Research Paper Volume 13, Issue 2 pp 3101—3111
Sleep deprivation aggravates brain injury after experimental subarachnoid hemorrhage via TLR4-MyD88 pathway
- 1 Department of Neurosurgery, The 904 Hospital of PLA Joint Logistic Support Force, Medical School of Anhui Medical University, Wuxi 214044, Jiangsu, China
- 2 Department of Nursing, The 904 Hospital of PLA Joint Logistic Support Force, Medical School of Anhui Medical University, Wuxi 214044, Jiangsu, China
Received: June 24, 2020 Accepted: December 3, 2020 Published: January 21, 2021https://doi.org/10.18632/aging.202503
How to Cite
Copyright: © 2021 Xu et al. This is an open access article distributed under the terms of the Creative Commons Attribution License (CC BY 3.0), which permits unrestricted use, distribution, and reproduction in any medium, provided the original author and source are credited.
Subarachnoid hemorrhage (SAH) is a life-threatening cerebrovascular disease, and most of the SAH patients experience sleep deprivation during their hospital stay.
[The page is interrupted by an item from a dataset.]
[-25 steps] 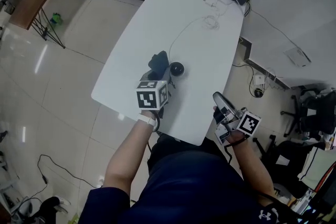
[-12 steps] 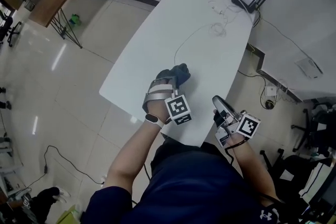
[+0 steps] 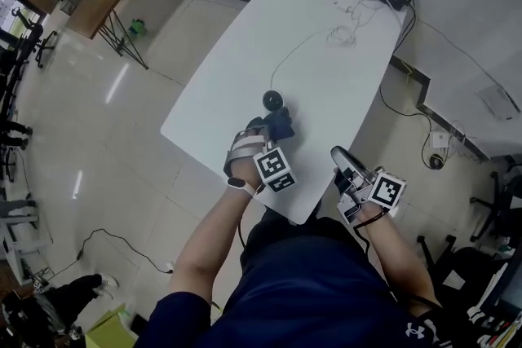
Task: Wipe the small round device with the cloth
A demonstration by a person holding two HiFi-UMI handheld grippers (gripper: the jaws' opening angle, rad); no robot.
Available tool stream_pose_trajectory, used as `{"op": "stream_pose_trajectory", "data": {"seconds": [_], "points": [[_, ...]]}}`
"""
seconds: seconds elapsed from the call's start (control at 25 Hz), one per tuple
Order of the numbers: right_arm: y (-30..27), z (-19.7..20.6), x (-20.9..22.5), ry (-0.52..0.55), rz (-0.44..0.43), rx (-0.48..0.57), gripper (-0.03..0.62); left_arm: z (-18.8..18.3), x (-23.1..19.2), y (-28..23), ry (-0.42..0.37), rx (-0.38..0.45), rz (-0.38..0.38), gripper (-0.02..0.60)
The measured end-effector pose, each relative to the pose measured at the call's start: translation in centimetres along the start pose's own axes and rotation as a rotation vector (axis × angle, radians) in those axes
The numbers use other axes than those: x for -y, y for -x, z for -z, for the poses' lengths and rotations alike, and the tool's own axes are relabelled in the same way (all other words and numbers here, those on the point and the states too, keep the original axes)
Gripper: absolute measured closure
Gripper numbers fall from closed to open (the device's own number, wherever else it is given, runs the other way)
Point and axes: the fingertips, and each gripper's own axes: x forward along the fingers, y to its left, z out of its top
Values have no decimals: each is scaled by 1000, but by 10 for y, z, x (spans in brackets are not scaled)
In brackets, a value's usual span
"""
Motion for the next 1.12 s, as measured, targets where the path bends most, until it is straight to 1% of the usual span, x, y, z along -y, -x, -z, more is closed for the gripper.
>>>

It is well-known that sleep deprivation is one of the key components of developing several neurological disorders, but its effect on brain damage after SAH has not been determined. Therefore, this study was designed to evaluate the effect of sleep deprivation using an experimental SAH model in rats. Induction of sleep deprivation for 24 h aggravated the SAH-induced brain damage, as evidenced by brain edema, neuronal apoptosis and activation of caspase-3. Sleep deprivation also worsened the neurological impairment and cognitive deficits after SAH. The results of immunostaining and western blot showed that sleep deprivation increased the activation of microglial cells. In addition, sleep deprivation differently regulated the expression of anti-inflammatory and pro-inflammatory cytokines. The results of immunofluorescence staining and western blot showed that sleep deprivation markedly increased the activation of Toll-like receptor 4 (TLR4) and myeloid differentiation primary response protein 88 (MyD88). Mechanically, treatment with the TLR4 inhibitor TAK-242 or the MyD88 inhibitor ST2825 significantly attenuated the brain damage and neuroinflammation induced by sleep deprivation after SAH. In conclusion, our results indicate that sleep deprivation aggravates brain damage and neurological dysfunction following experimental SAH in rats. These effects were mediated by the activation of the TLR4-MyD88 cascades and regulation of neuroinflammation.